Lines holding the word "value" are the ones to copy from the data below.

*Material for this exercise*:

══════

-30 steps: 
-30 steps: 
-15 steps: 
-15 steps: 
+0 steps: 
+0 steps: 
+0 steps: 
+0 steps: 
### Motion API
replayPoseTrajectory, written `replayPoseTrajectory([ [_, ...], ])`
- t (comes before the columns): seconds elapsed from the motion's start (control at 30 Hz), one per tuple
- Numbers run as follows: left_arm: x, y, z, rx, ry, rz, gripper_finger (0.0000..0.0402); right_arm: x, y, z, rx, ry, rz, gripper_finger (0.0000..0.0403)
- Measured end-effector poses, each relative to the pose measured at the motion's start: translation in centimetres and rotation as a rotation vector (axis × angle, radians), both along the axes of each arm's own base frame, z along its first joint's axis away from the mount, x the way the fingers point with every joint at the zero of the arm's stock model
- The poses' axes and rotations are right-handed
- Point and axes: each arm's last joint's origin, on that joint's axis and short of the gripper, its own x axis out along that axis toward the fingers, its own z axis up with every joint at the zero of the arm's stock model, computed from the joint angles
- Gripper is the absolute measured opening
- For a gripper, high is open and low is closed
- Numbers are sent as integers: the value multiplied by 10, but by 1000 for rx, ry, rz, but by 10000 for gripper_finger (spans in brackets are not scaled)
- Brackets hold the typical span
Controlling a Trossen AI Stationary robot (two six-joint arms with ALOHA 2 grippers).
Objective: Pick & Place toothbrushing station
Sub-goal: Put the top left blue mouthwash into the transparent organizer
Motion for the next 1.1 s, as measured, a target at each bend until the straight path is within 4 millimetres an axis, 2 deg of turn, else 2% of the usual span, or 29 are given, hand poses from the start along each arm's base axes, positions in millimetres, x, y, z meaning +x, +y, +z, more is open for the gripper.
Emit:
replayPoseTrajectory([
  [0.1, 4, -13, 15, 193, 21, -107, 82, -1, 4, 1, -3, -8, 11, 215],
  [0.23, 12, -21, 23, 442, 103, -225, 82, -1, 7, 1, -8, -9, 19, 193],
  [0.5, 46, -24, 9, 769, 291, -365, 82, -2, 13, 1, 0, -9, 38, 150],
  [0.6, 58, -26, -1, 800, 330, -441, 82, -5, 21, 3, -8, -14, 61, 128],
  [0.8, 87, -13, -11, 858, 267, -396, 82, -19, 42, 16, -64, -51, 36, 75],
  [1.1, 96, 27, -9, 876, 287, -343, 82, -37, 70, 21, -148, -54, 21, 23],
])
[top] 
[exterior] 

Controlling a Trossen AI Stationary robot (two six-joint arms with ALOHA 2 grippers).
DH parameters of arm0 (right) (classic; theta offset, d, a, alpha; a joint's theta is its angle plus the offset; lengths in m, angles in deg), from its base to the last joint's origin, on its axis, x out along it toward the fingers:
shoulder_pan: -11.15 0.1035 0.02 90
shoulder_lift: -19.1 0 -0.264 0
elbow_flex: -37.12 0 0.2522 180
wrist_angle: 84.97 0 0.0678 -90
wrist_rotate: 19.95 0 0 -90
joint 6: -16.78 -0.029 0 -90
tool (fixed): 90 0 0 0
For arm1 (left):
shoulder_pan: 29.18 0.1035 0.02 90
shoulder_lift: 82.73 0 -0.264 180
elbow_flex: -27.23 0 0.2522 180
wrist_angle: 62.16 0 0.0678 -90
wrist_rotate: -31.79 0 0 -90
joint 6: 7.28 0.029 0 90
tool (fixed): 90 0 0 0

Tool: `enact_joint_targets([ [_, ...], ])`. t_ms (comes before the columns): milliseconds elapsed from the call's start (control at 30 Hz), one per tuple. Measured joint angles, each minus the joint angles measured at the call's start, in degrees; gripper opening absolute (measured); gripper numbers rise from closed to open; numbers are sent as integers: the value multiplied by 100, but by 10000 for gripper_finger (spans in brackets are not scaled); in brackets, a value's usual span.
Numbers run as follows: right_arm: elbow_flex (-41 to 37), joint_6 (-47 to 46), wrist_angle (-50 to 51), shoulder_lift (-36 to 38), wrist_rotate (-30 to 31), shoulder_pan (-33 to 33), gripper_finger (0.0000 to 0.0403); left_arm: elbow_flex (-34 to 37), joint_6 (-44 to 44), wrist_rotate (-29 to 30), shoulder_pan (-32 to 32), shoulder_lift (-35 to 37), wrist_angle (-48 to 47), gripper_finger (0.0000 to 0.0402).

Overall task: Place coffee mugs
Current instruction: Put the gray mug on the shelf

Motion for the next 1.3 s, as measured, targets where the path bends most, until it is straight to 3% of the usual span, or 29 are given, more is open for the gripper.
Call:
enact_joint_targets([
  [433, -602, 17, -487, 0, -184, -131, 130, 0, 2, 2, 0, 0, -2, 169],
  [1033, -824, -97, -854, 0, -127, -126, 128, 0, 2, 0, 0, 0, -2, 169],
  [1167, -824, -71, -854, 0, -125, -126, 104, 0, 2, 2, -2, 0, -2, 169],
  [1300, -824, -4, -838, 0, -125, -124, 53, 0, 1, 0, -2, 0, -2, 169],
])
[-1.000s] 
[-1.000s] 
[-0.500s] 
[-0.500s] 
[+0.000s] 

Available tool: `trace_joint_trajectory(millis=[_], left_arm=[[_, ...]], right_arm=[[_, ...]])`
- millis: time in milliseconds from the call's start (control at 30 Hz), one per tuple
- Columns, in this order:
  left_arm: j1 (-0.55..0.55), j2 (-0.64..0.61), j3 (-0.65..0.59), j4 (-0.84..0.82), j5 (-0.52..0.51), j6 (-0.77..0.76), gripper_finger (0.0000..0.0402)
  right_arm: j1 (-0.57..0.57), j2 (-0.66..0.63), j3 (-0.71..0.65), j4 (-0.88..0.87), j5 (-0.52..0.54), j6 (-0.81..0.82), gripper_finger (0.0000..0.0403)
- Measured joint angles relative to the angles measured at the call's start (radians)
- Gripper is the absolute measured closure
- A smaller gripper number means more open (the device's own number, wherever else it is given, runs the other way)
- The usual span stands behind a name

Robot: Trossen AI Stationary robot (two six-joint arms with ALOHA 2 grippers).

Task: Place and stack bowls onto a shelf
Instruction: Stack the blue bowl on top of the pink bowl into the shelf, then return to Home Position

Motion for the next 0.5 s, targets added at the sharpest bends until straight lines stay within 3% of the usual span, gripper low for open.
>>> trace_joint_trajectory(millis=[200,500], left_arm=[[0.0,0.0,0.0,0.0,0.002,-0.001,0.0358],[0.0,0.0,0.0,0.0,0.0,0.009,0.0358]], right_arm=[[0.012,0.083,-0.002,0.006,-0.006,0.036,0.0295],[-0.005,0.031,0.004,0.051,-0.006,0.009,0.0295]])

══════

*Solution to the problem*:
- Numbers are sent as integers: the value multiplied by 10, but by 1000 for rx, ry, rz, but by 10000 for gripper_finger (spans in brackets are not scaled)
Tool: `enact_joint_targets([ [_, ...], ])`. t_ms (comes before the columns): milliseconds elapsed from the call's start (control at 30 Hz), one per tuple. Measured joint angles, each minus the joint angles measured at the call's start, in degrees; gripper opening absolute (measured); gripper numbers rise from closed to open; numbers are sent as integers: the value multiplied by 100, but by 10000 for gripper_finger (spans in brackets are not scaled); in brackets, a value's usual span.

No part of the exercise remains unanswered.